ABOUT THIS TASK
Report back every line below that carries the word "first".

DATA FOR THIS TASK
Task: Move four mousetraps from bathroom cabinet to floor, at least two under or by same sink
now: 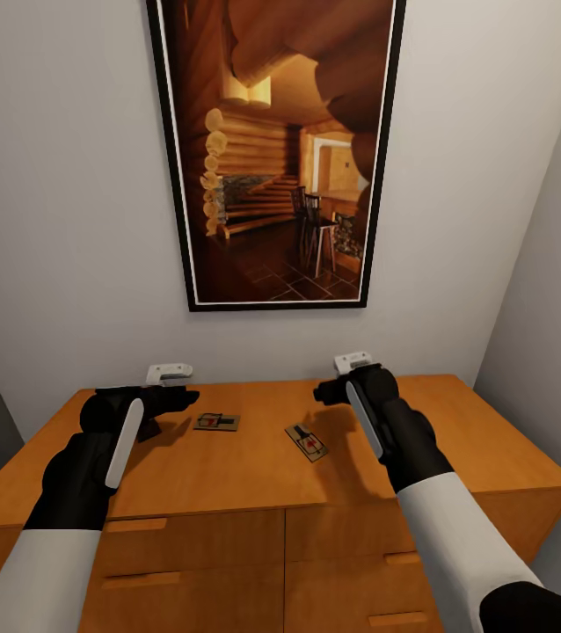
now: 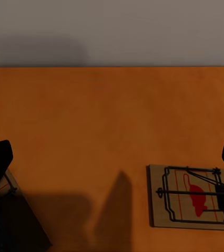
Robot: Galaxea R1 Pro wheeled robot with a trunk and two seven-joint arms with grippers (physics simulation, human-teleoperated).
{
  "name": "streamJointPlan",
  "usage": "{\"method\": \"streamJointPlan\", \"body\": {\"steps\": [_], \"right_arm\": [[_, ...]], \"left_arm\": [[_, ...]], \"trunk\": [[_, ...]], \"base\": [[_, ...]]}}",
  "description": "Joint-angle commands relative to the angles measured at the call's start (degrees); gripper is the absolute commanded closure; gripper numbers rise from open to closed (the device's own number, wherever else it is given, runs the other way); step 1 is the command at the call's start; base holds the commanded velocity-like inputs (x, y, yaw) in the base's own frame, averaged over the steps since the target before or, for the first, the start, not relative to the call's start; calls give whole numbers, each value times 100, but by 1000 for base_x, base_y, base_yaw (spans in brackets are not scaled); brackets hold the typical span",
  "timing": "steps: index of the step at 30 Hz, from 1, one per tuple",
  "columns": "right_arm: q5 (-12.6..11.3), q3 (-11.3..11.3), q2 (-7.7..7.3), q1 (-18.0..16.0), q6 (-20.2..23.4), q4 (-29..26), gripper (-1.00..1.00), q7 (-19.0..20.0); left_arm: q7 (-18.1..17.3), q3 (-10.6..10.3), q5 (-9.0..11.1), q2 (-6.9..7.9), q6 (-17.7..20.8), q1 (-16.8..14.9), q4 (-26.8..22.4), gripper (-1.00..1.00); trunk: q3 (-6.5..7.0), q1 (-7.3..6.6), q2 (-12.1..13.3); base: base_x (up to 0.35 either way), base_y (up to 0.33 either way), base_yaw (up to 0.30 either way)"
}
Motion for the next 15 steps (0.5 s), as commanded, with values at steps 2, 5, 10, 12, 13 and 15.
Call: {"method": "streamJointPlan", "body": {"steps": [2, 5, 10, 12, 13, 15], "right_arm": [[17, 11, 3, -6, 25, -43, -100, -17], [50, 18, 12, -10, 25, -155, -100, -22], [32, 21, 19, -12, 25, -241, -100, -26], [24, 18, 20, -12, 25, -256, -100, -27], [24, 18, 20, -12, 25, -256, -100, -27], [20, 9, 20, -13, 25, -266, -100, -27]], "left_arm": [[1, 6, 31, 1, 24, -4, -4, -100], [1, 7, 31, 2, 25, -4, -4, -100], [1, 8, 31, 3, 26, -4, -4, -100], [1, 8, 31, 3, 24, -4, -4, -100], [1, 8, 31, 3, 24, -4, -4, -100], [1, 8, 31, 3, 25, -4, -4, -100]], "trunk": [[-7, 0, -4], [-7, 0, -4], [-3, 0, -4], [1, 0, -4], [2, 0, -4], [6, 0, -4]], "base": [[0, 0, 0], [0, 0, 3], [0, 0, 106], [0, 0, 202], [0, 0, 211], [0, 0, 232]]}}
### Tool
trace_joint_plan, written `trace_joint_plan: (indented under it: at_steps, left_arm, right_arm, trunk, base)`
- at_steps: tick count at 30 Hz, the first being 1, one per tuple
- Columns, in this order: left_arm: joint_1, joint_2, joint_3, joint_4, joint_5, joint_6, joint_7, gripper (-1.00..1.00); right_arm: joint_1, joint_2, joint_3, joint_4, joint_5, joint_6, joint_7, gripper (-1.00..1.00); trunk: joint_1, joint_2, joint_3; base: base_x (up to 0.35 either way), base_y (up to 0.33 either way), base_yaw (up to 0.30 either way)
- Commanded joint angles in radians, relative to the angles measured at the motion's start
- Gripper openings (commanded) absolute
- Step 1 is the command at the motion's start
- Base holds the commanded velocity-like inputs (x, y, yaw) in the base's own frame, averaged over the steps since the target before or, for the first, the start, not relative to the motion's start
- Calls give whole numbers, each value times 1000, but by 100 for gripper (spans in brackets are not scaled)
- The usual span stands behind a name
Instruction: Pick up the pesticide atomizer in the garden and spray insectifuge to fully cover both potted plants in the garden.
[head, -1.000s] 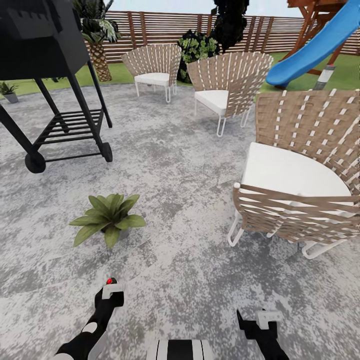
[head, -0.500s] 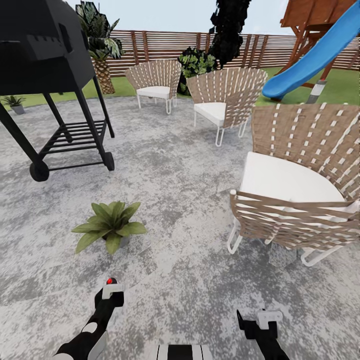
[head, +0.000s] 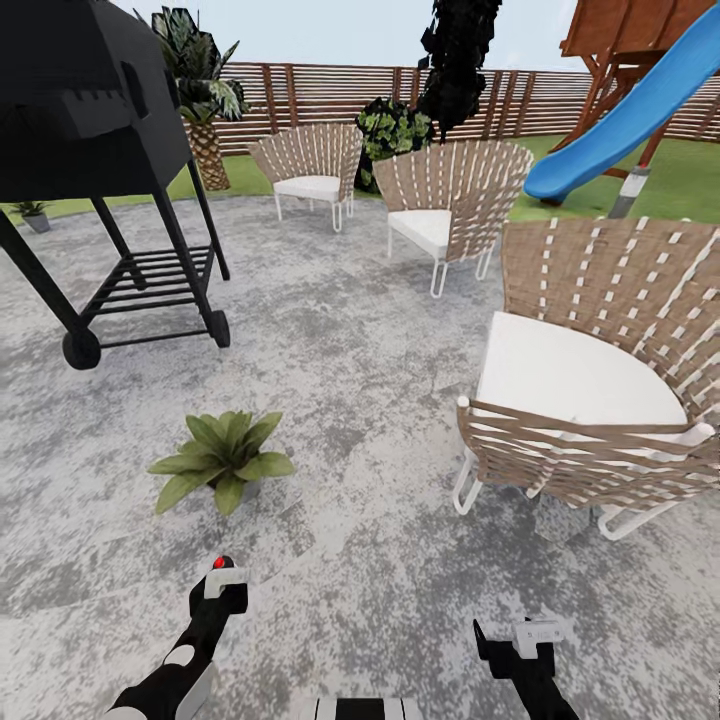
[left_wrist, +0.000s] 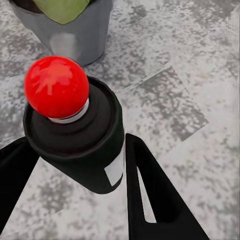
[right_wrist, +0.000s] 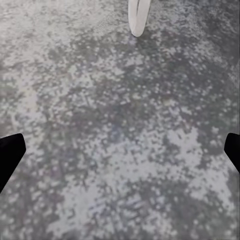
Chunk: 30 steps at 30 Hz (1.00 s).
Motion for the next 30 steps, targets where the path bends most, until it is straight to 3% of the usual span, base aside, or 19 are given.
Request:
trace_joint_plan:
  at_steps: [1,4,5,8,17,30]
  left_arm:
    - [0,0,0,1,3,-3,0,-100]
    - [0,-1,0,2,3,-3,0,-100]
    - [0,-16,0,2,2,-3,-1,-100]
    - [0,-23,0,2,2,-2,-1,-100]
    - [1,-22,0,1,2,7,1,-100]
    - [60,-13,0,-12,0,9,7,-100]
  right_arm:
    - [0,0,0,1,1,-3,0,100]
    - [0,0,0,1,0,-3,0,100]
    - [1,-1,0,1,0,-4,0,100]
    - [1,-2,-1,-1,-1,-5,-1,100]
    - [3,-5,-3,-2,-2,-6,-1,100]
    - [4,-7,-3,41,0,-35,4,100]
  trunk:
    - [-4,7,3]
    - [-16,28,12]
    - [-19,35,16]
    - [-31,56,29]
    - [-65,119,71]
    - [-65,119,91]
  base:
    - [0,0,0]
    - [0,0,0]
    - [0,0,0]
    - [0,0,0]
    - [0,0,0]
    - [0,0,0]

WRITTEN SOLUTION
  "description": "Joint-angle commands relative to the angles measured at the call's start (degrees); gripper is the absolute commanded closure; gripper numbers rise from open to closed (the device's own number, wherever else it is given, runs the other way); step 1 is the command at the call's start; base holds the commanded velocity-like inputs (x, y, yaw) in the base's own frame, averaged over the steps since the target before or, for the first, the start, not relative to the call's start; calls give whole numbers, each value times 100, but by 1000 for base_x, base_y, base_yaw (spans in brackets are not scaled); brackets hold the typical span",
- at_steps: tick count at 30 Hz, the first being 1, one per tuple
- Base holds the commanded velocity-like inputs (x, y, yaw) in the base's own frame, averaged over the steps since the target before or, for the first, the start, not relative to the motion's start

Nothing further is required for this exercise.